In art therapy and artistic expression, we often use symbols to represent our life experiences. In contrary to words, symbols allow us to describe our experiences in more holistic way. Hinz (2009) describes that the use of symbols have healing functions. Symbols help us make sense of our life experiences and expand the understanding of who we are. Decoding symbolic meanings of your image is a key factor for your personal growth.
What is it like to use symbols in therapy sessions? One of the examples is using a tree as a symbol. Answer this question for me: If you are a tree, what kind of tree would you be?
When I ask this question to my clients, they all have different answers----A bush. A cherry blossom tree. A peach tree. A young tree. A flowering tree. What’s important is to explore what these trees represent and how clients relate to the trees they draw/paint. For example, a client chose to paint a peach tree because he saw himself as someone who was giving---a fruit tree provides nourishment to others.

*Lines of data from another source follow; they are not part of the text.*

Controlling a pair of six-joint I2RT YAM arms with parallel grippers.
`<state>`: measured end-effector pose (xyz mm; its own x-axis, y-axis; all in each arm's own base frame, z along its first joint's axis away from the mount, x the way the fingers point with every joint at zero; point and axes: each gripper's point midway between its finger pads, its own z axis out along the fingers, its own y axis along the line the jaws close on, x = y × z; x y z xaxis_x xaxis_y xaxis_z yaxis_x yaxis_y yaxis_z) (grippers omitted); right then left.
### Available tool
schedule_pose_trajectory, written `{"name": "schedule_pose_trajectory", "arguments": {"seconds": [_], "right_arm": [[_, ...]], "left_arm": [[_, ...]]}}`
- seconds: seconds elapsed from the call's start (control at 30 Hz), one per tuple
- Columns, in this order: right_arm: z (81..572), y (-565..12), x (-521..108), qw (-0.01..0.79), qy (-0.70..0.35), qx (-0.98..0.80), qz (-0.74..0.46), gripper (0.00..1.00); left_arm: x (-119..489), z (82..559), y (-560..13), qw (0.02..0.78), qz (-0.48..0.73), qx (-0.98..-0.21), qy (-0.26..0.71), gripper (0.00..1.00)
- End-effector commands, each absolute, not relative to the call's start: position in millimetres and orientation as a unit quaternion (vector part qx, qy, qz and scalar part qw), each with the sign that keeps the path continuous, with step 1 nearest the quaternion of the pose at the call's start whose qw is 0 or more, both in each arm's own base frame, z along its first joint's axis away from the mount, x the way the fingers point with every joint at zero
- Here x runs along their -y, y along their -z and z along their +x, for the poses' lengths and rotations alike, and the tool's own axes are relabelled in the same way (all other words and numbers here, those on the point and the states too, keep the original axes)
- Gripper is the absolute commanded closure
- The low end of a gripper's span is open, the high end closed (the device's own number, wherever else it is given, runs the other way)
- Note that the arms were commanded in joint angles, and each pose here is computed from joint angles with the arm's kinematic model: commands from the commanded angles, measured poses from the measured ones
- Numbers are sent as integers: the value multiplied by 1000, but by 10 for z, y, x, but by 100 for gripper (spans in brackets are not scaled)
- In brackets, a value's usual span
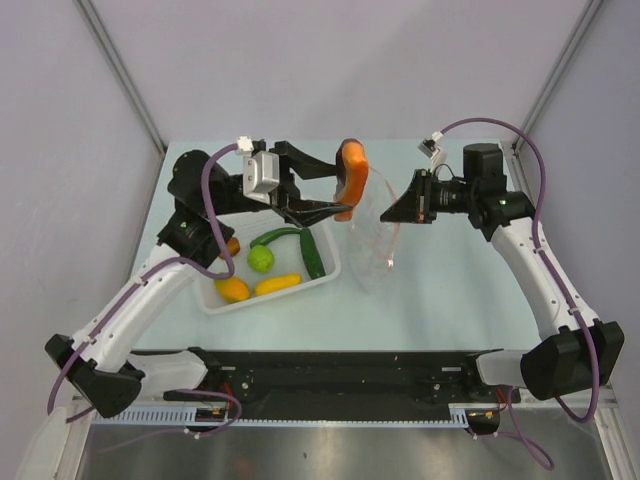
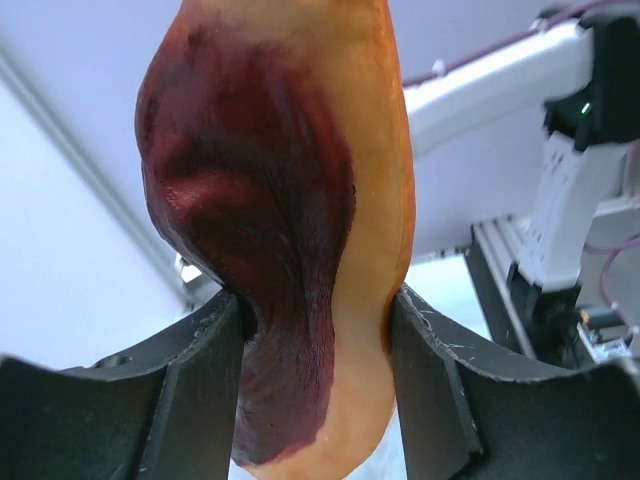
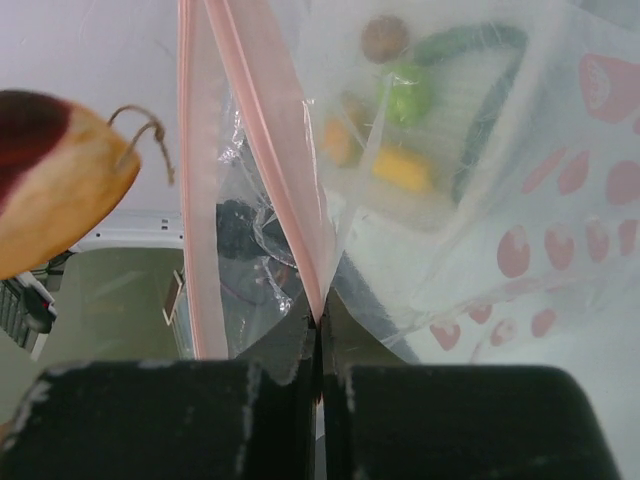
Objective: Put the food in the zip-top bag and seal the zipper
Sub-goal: Place the fake food in the zipper food storage bag.
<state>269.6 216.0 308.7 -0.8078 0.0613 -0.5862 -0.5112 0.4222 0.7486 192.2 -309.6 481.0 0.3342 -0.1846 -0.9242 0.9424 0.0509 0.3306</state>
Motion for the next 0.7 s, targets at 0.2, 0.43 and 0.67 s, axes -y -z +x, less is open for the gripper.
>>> {"name": "schedule_pose_trajectory", "arguments": {"seconds": [0.2, 0.43, 0.67], "right_arm": [[2534, -3341, -2247, 276, -545, -775, -163, 100], [2392, -3323, -2215, 240, -561, -778, -149, 100], [2221, -3314, -2128, 176, -587, -781, -119, 100]], "left_arm": [[3526, 1676, -4966, 629, 514, -299, 500, 53], [3752, 1957, -4610, 636, 532, -306, 468, 53], [3880, 2093, -4309, 635, 546, -305, 453, 51]]}}
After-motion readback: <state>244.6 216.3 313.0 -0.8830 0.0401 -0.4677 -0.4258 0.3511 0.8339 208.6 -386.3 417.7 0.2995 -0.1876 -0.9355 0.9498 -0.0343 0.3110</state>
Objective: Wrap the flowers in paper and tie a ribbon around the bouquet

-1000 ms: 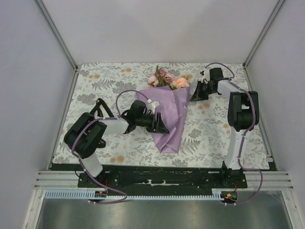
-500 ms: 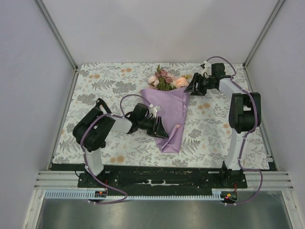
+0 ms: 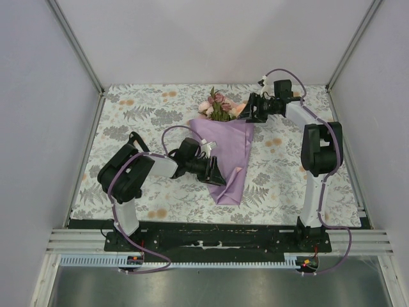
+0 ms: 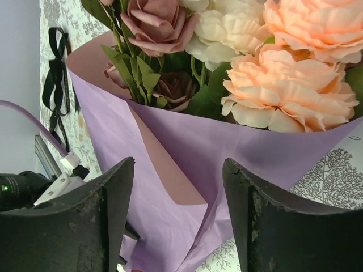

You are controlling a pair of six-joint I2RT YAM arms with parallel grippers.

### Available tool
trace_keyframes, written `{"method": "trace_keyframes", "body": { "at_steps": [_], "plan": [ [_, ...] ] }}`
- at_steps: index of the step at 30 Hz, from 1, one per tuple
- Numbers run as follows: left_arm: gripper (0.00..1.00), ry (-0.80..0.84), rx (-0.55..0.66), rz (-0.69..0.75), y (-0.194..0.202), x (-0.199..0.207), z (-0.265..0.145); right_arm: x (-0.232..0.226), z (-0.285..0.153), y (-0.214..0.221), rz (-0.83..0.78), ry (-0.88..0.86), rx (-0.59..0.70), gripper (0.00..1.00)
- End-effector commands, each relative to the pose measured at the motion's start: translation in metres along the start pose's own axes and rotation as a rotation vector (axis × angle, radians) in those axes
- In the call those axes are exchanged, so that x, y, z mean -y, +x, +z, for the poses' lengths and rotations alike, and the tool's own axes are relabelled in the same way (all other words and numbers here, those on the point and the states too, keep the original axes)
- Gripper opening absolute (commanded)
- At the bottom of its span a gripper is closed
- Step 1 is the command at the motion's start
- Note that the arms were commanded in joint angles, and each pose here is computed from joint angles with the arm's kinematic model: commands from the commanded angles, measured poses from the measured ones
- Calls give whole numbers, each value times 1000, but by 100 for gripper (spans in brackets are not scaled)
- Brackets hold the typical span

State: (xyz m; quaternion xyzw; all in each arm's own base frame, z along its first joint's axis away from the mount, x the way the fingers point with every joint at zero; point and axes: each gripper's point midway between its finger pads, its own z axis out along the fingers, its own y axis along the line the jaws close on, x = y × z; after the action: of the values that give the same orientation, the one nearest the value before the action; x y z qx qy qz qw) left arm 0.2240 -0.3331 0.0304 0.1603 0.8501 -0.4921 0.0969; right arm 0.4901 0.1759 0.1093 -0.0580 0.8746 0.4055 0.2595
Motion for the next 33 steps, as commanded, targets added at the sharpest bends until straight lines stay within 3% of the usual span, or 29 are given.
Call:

For me, I would choose bamboo. Bamboo is flexible. As it grows, bamboo secures itself into the ground firmly with roots. With roots and flexibility, bamboo tolerates storms and winds well. Sometimes I am like bamboo. Other times I am not, and the image of bamboo is a source of aspiration during those times----it reminds me that I can be flexible and stay grounded if I try.
"Youth and Maturity," Gelatin prints with gel ink pen, 2020.
Not only identifying a tree as a representation of yourself, you can use it as an inspiration and learn from it. What is it that your tree is trying to tell you? Using bamboo as an inspiration, I decided to make a card for myself.
First, I painted a bamboo leaf and cut it out. I also painted the back.
Then I decided to use a separate piece of paper to write out the message for myself and wrapped it in the leaf. When the message is not openly displayed, it feels more special. It becomes more personal.
Art therapy Activity: A tree as a self-portrait
(1) Ask yourself—“If I am a tree, what kind of tree would I be?” Create an image of yourself as a tree. You can use any drawing or painting supplies.
(2) After you finish creating the image, observe it. What do you notice?
· What types of tree? What qualities does it have? Young/old? Tall/small? Thick leaves/bare branches? Fruits?
Where is it planted?
What are some similarities and differences between you and this tree?
What do you like about the tree? What do you dislike?
Is there anything you wish to change about this tree or its surroundings?
In art therapy sessions, an art therapist will guide you to examine the connection between the image and yourself. How you relate to art is how you relate to yourself. Sometimes you can understand what’s happening to you better when you understand the meaning of the image in front of you.
Reference: Hinz, L. (2009). Expressive Therapies Continuum: A framework for using art in therapy. Routledge.